The state also enjoys strong state and federal leadership who recognize that the industry is still maturing and that policy has the ability to strengthen or weaken any part of the ecosystem, and therefore benefit or hurt all of its collective parts.

But dangers are threatening the ecosystem, particularly at the federal level. The National Institutes of Health budget doubled between 1998 and 2003. However, since 2003, increases have not kept up with inflation, which in effect has caused the budget to fall each year. The funding success rate of NIH applications has therefore fallen from 31 percent to 19 percent overall. It is not uncommon for proposals scored in the top 10 percent to go unfunded. This environment puts at risk a whole generation of young scientists seeking their first federal grant. It also puts the U.S. at a disadvantage, allowing other countries to potentially move ahead quickly in areas such as stem cell and genomic research knowledge.

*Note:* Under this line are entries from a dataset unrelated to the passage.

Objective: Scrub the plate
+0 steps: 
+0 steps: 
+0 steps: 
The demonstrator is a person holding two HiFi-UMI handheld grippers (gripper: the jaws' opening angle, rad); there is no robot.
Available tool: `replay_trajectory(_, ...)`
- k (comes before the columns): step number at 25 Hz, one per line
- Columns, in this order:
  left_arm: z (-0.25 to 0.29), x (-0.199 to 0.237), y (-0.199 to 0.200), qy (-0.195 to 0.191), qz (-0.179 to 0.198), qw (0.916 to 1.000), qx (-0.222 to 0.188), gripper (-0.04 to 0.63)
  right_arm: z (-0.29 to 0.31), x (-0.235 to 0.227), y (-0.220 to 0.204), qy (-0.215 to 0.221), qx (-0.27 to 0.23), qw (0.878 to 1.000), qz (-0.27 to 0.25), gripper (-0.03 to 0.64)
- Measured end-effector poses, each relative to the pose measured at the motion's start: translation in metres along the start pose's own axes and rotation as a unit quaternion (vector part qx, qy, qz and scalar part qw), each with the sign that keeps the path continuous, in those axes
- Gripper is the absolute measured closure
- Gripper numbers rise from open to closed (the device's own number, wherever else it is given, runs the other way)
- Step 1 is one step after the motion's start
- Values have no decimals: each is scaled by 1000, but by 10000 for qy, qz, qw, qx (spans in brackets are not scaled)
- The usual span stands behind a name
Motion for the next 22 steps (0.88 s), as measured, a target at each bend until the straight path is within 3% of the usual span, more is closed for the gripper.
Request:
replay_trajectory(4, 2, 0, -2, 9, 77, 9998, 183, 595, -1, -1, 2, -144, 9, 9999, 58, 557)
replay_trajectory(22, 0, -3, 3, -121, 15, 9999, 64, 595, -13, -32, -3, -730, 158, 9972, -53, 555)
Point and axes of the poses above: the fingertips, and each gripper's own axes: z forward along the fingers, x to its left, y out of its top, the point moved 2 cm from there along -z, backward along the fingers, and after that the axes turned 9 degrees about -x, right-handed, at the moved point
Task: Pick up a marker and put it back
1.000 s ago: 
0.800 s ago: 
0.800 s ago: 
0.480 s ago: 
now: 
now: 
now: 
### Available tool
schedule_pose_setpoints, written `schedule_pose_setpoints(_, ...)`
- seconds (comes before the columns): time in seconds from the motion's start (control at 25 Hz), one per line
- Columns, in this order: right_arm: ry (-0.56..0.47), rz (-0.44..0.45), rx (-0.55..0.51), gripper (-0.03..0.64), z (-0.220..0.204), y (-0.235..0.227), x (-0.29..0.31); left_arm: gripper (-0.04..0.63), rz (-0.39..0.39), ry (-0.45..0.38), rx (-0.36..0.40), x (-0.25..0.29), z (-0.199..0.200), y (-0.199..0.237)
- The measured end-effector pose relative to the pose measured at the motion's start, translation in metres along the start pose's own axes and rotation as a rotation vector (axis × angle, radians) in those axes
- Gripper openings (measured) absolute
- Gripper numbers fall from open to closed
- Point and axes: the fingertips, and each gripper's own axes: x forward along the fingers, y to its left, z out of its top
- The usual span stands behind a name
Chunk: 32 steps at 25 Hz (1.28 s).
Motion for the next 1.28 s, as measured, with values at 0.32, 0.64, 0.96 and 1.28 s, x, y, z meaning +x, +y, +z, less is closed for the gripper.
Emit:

Beyond the need to increase the NIH budget, two other areas threaten the ecosystem. The first is patent legislation that would weaken the value of licensed technology from academic researchers and hospitals to the biotech community. The strength of any biotech company is its patent protected technology. Venture capital funding is given to biotechnology companies in part based on the strength of their patented technology. Legislation passed in the House of Representatives earlier this year seriously weakens biotechnology patent protections, and the U.S. Senate is now considering patent legislation.

The second equally worrisome legislation surrounds follow-on biologics. The U.S. Senate has produced strong legislation that would give biotechnology companies 12 years of protection before a company's therapy could be produced by another company. The biotechnology community is seeking similar protections in legislation being drafted in the House. It takes 14 to 16 years for a company to recapture the $1.5 billion investment made in producing a new biotechnology therapy. If legislation is passed that would allow secondary companies to copy a drug sooner than 12 years, then the future of biotechnology as an industry will be weakened.